Poverty. Death. Illness. Repression. Injustice. These are the issues of global health. It is what we confront, among a laundry list of others, as a part of our daily work and as a part of our mission.
Behind all of that is such beauty and joy and resilience…it is breathtaking at times! I remember being at a hospital in Sierra Leone during the Ebola epidemic. A child who was orphaned due to Ebola had been admitted. She had been found after being alone for god knows how long. She had illness on top of illness; she was skin and bones.
Everything about what happened next, though, was a story of community and care. I saw a nurse at the hospital draw his own blood to donate to her. Two women unofficially adopted her and ensured that she was fed, diapered, clothed. She steadily made progress that some would call miraculous. And right before I left, the sign of her true recovery was that she led the ward, providers, visitors, and patients alike, in a jubilant dance party!
The love behind each and every action in this story is motivating. From the community health worker who found her and overcame his fear to bring her to the hospital. To the hospital workers who stayed in their roles when so many others fled out of fear.

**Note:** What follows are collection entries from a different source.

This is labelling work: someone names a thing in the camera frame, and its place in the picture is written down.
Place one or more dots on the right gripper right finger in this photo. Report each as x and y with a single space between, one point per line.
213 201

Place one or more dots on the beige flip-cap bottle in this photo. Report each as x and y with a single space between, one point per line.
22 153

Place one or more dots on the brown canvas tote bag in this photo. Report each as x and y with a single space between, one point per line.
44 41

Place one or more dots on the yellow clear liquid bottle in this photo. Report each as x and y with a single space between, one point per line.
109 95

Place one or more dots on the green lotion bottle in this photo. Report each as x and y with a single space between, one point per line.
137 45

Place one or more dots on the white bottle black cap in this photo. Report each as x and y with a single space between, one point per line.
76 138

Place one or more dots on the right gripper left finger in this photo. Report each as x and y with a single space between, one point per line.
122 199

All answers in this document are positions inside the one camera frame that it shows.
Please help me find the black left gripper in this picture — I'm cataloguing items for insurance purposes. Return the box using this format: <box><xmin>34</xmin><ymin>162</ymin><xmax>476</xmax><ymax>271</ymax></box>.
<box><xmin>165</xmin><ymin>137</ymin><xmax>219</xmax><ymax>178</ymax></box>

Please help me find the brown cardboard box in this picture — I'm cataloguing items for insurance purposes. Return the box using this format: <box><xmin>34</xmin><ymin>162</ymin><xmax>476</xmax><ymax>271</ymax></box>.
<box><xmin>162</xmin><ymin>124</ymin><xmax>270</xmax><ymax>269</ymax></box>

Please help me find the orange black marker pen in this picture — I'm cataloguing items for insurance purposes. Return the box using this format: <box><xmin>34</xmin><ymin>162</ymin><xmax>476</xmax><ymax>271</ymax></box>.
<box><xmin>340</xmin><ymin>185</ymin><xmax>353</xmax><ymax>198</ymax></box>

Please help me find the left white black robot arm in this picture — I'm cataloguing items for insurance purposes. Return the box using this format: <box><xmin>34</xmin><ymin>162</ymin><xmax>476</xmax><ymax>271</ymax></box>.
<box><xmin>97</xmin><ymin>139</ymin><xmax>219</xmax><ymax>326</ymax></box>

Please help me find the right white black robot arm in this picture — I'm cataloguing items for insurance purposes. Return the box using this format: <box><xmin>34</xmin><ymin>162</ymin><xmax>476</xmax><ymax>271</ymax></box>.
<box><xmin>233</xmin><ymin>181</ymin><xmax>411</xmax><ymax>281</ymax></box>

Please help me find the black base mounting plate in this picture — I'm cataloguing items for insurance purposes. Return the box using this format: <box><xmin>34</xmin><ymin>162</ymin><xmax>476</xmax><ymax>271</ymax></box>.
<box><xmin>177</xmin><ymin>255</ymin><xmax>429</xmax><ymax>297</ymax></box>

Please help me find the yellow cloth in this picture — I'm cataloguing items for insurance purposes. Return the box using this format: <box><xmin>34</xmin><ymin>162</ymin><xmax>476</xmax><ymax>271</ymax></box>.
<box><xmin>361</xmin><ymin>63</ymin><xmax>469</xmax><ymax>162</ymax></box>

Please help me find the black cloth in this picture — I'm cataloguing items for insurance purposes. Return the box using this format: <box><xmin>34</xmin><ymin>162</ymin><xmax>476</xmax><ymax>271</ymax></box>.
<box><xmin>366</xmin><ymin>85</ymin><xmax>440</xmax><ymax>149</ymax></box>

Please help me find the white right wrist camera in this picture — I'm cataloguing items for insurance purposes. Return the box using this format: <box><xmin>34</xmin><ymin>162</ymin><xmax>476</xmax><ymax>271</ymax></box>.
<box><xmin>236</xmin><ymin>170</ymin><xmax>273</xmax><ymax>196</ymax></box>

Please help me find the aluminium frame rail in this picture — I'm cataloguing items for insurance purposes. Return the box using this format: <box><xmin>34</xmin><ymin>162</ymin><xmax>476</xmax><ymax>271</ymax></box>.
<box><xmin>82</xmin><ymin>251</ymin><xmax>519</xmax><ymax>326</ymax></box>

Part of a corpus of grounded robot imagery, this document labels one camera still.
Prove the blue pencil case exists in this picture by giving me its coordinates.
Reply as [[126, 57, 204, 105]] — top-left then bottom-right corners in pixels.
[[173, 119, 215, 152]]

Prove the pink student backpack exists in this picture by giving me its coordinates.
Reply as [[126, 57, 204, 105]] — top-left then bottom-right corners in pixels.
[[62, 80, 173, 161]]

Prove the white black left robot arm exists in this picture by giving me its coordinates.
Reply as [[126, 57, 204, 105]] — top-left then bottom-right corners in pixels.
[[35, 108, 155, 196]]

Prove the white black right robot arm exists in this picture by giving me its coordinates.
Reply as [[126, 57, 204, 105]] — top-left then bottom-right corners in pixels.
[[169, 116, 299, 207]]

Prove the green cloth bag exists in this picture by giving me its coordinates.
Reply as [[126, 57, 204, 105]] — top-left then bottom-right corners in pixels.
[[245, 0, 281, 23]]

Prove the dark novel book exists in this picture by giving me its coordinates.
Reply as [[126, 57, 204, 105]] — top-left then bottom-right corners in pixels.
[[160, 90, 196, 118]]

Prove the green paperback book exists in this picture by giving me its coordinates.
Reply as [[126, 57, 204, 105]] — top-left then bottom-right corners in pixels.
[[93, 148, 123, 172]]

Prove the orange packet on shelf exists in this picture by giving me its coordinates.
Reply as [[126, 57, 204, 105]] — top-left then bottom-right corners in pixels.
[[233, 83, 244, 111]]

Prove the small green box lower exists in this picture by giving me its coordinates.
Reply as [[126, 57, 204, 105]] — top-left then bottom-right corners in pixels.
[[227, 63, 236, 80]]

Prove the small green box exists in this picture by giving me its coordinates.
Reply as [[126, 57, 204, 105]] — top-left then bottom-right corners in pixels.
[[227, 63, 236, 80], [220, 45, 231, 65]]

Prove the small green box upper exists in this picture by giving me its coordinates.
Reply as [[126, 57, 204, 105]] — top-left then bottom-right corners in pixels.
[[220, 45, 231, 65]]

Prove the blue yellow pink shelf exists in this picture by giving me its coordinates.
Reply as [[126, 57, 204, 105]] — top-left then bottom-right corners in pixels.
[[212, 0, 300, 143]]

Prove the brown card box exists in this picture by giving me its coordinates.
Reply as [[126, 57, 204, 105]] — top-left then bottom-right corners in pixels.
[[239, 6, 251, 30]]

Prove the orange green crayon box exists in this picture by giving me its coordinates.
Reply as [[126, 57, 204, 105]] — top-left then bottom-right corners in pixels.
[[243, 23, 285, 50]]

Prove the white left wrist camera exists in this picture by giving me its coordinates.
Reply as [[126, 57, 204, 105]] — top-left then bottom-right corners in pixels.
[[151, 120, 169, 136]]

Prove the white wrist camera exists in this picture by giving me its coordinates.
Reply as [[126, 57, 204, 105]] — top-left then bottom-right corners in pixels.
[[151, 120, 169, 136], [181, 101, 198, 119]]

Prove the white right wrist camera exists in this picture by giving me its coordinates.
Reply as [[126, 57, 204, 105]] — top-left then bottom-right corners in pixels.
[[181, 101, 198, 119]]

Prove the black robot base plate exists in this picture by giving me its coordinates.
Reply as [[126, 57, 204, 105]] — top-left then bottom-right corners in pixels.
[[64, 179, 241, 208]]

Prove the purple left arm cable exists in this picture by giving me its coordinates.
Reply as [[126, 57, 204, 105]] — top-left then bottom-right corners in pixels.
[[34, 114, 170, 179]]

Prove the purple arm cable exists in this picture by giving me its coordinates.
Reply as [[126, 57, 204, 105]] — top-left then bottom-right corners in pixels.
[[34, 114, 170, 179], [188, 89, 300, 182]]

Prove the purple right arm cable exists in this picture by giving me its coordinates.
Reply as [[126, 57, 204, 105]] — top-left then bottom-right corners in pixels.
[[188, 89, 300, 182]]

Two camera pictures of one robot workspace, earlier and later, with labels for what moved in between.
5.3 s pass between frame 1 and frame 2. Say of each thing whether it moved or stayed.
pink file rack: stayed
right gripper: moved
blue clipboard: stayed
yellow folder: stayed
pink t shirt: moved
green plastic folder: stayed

To the nurse who donated his blood. To the women who gave of their time and resources.
The great Ann Firth Murray at Stamford University is renowned for her work in global health, in particular, she was the founder of the Global Fund for Women. In her long career, she has born witness to tremendous suffering and injustice. She developed a course called Love as a Force for Social Justice as a means of investigating how love can be a tool that can be used towards the elimination of violence (elimination of violence against women is a critical element of her body of work). I highly recommend it as a morale boost and an anti-burn-out tool. You can read an interview with her about the course here.

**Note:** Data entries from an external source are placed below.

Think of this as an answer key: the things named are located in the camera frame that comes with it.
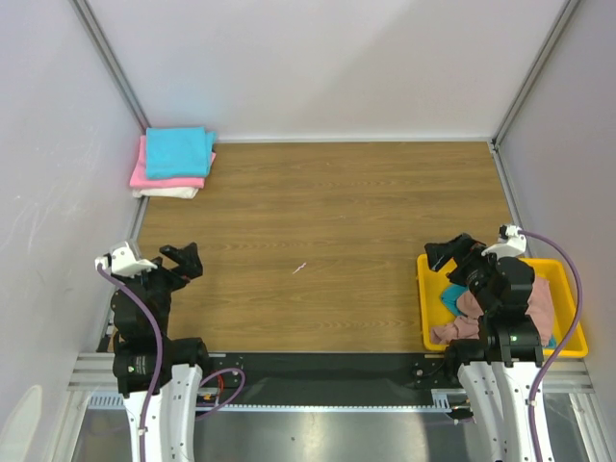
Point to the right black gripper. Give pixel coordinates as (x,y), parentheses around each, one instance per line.
(458,255)

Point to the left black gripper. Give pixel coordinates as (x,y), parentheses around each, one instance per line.
(188,263)

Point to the turquoise t shirt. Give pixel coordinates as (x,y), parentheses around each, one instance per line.
(450,296)
(178,152)

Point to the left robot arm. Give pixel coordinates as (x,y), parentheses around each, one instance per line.
(158,378)

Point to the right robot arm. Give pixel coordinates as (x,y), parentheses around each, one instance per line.
(501,370)

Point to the folded white t shirt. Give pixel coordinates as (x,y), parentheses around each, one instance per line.
(173,192)

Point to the folded pink t shirt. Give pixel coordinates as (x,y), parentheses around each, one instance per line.
(139,180)

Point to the dusty pink t shirt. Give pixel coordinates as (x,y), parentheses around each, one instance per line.
(462,322)

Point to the small pink thread scrap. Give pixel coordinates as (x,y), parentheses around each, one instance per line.
(299,268)

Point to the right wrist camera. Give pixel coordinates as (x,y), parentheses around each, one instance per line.
(511,243)

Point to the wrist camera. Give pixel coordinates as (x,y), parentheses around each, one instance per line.
(124,260)
(511,243)

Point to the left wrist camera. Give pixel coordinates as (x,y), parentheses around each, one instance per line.
(124,260)

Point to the aluminium front rail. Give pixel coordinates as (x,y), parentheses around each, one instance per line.
(93,372)

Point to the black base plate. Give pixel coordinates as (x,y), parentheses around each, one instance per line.
(285,373)

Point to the white cable duct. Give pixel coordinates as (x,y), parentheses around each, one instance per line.
(422,401)

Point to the right aluminium frame post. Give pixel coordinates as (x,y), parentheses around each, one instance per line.
(563,18)

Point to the aluminium frame post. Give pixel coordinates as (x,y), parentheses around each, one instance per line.
(107,54)
(563,18)

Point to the left aluminium frame post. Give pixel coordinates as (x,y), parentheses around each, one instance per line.
(107,54)

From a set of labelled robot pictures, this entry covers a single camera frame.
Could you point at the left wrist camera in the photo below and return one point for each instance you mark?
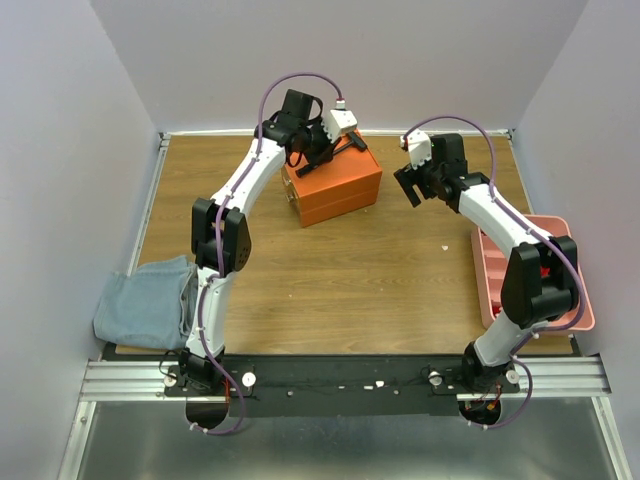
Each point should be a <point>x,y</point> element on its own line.
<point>338,121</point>

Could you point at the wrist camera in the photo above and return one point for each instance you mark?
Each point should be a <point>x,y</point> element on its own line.
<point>418,146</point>
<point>338,121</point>

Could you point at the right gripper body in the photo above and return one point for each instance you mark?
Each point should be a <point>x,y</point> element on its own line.
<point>417,175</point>

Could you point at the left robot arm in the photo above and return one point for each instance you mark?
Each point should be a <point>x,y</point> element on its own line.
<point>220,237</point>

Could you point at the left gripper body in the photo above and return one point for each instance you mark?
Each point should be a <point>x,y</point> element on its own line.
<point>321,144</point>

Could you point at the black rubber mallet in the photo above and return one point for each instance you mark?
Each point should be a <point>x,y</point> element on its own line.
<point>353,141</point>

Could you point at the orange drawer cabinet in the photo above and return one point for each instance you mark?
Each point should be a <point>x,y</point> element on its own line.
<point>349,182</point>

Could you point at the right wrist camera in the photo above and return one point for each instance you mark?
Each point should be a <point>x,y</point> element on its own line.
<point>418,146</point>

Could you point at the aluminium rail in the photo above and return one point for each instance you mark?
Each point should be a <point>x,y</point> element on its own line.
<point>543,377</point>

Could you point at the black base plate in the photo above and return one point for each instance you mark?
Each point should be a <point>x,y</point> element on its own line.
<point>338,386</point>

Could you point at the blue cloth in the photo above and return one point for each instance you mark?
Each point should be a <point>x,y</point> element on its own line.
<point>151,308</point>

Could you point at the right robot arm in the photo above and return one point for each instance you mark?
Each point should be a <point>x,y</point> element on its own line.
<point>542,281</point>

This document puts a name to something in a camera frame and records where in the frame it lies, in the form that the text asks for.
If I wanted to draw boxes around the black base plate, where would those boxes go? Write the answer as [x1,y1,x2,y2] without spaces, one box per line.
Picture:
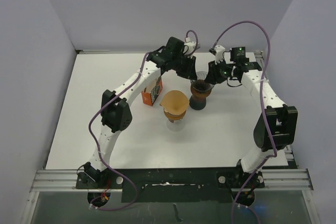
[76,167,265,206]

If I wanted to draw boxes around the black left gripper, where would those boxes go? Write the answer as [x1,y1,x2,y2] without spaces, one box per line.
[171,54,196,81]

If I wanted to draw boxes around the grey swirled glass dripper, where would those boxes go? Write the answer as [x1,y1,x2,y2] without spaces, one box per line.
[191,71,214,92]

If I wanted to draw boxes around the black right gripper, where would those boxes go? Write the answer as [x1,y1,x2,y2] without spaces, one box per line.
[205,59,235,85]

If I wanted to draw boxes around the clear glass carafe wooden collar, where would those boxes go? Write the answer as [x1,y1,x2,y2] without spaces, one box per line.
[166,119,185,132]

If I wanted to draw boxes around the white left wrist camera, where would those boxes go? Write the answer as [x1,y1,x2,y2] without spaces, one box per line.
[183,41,200,58]

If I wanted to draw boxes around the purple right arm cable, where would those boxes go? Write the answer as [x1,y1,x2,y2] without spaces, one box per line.
[212,20,278,224]

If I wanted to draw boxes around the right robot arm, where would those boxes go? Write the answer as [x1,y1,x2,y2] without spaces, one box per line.
[205,46,298,187]

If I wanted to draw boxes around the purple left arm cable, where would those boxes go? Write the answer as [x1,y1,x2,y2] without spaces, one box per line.
[88,29,199,211]

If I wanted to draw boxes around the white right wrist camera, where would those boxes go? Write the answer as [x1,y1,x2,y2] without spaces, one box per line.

In the course, she explores several nonviolent movements, from Gandhi’s Salt March to the Dakota Access Pipeline protests, in order to demonstrate how love and commitment can be transformational. She also brings in neuroscience, biology, and psychology to make her points (the science-minded side of me was pleased to see that!).
In our work, we often talk about human rights, empathy, accompaniment, commitment, humility….but we rarely talk about love as a force for change. It’s seen as weak, at worst, and perhaps out of place at best.
Martin Luther King, Jr, once not-so-famously said that “justice is love in calculation. Justice is love working against anything that stands against love. Standing beside love is always justice.” Cornel West said, more famously, “justice is what love looks like in public”.So, with love being so foundational to so many social movements and so intrinsically tied with justice, maybe it is time for a small change that would allow a tsunami of changes to come.